Dilma Rousseff foi afastada da Presidência em 2016 sem que houvesse crime de responsabilidade comprovado. Segundo análise publicada pelo Brasil 247, sua queda se deu porque ela se recusou a aderir às práticas tradicionais de “toma-lá-dá-cá” no Congresso, enfrentando diretamente figuras como Eduardo Cunha, que hoje volta às páginas policiais acusado de manipular emendas parlamentares mesmo sem mandato.
Contexto da queda de Dilma
- Recusa ao fisiologismo: Dilma não aceitou negociar cargos e verbas em troca de apoio político, rompendo com a lógica que há décadas marcava a relação entre Executivo e Legislativo.
- Pressão de Cunha: como presidente da Câmara, Eduardo Cunha usou “pautas-bomba” para agravar a crise fiscal e política, retaliando o governo por não atender suas demandas.

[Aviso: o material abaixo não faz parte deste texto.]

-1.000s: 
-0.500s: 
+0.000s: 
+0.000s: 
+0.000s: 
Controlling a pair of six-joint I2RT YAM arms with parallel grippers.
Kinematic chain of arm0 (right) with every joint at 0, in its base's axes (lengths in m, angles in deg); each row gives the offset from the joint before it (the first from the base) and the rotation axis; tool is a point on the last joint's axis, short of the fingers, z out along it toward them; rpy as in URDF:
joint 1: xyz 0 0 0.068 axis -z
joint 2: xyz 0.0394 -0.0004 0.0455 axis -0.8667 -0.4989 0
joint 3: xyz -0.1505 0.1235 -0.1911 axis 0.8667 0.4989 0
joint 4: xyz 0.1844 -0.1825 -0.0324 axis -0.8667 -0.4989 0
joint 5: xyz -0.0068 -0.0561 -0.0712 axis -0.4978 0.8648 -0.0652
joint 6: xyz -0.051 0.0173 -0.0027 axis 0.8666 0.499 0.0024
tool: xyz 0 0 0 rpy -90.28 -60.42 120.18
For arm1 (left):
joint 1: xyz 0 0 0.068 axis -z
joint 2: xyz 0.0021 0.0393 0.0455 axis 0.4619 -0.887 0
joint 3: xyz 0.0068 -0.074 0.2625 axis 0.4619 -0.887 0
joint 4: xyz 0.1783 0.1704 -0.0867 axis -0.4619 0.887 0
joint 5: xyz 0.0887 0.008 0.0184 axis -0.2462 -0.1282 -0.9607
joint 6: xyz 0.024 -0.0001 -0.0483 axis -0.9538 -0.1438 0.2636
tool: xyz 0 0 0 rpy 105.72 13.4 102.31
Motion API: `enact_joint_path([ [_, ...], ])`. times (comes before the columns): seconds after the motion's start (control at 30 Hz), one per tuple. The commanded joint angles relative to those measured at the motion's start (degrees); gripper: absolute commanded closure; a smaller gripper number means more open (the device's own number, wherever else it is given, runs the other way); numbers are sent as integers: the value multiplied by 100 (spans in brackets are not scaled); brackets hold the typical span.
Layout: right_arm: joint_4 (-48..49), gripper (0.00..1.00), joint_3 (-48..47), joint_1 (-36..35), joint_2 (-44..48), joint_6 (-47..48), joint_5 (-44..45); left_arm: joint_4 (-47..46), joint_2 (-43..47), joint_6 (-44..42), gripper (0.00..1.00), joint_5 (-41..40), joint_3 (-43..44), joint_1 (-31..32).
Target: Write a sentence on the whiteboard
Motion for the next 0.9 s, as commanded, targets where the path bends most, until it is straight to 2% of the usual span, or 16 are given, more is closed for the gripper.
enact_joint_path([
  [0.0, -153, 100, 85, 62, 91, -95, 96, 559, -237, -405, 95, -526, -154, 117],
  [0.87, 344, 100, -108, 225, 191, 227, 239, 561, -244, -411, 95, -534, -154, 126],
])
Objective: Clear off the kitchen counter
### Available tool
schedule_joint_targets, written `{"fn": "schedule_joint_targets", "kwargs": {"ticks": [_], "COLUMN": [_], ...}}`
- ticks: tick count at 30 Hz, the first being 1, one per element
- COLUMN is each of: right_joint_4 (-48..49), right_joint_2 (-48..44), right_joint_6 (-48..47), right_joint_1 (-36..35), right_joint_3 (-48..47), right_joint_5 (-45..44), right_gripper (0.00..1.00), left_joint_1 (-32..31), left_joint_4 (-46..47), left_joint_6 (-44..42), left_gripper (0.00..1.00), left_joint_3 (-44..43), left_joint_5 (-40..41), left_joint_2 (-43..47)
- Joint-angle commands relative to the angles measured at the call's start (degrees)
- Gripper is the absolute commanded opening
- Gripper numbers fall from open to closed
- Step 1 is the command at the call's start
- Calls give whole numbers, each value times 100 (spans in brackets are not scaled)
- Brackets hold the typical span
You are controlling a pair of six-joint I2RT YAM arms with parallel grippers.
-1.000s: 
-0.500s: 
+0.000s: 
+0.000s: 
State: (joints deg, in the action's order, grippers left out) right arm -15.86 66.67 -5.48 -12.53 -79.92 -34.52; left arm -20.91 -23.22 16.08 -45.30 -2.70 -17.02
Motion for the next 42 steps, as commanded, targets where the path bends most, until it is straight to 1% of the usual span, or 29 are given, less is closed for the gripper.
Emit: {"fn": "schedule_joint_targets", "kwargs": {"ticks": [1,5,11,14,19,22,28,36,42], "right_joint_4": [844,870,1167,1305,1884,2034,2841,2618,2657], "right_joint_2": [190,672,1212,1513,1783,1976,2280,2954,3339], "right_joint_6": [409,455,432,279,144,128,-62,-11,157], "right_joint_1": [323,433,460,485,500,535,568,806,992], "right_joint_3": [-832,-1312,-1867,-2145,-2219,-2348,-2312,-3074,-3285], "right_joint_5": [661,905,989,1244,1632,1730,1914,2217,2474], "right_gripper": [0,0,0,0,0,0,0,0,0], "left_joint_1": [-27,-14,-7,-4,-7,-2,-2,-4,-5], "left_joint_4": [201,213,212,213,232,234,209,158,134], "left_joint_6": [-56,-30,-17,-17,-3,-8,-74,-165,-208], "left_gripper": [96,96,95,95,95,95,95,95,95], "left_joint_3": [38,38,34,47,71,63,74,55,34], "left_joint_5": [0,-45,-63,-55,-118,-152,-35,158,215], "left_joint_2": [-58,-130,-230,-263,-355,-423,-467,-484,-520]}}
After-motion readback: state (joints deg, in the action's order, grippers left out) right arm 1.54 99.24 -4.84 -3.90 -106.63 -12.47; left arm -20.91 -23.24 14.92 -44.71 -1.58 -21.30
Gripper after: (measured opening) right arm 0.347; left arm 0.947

- Golpe parlamentar: sem crime de responsabilidade, consolidou-se uma maioria circunstancial que aprovou o impeachment, abrindo espaço para Michel Temer assumir o governo.
O contraste histórico
- Dilma Rousseff: hoje preside o Novo Banco de Desenvolvimento (NDB), instituição estratégica dos BRICS, reforçando sua imagem internacional de integridade e competência.
- Eduardo Cunha: reaparece em investigações sobre influência política e uso de recursos públicos, mesmo fora do Parlamento.
Impacto político
- O episódio de 2016 consolidou um modelo de “semiparlamentarismo” informal, em que o Congresso passou a controlar parcelas crescentes do orçamento por meio de emendas parlamentares.
- Esse sistema resultou em práticas como o “orçamento secreto”, alvo de decisões do STF por falta de transparência e indícios de corrupção.
Reflexão
A história mostra destinos opostos: Dilma, afastada por excesso de honestidade, e Cunha, símbolo da corrupção, novamente investigado. O caso reforça a necessidade de debater ética na política e impactos do impeachment de 2016 na democracia brasileira.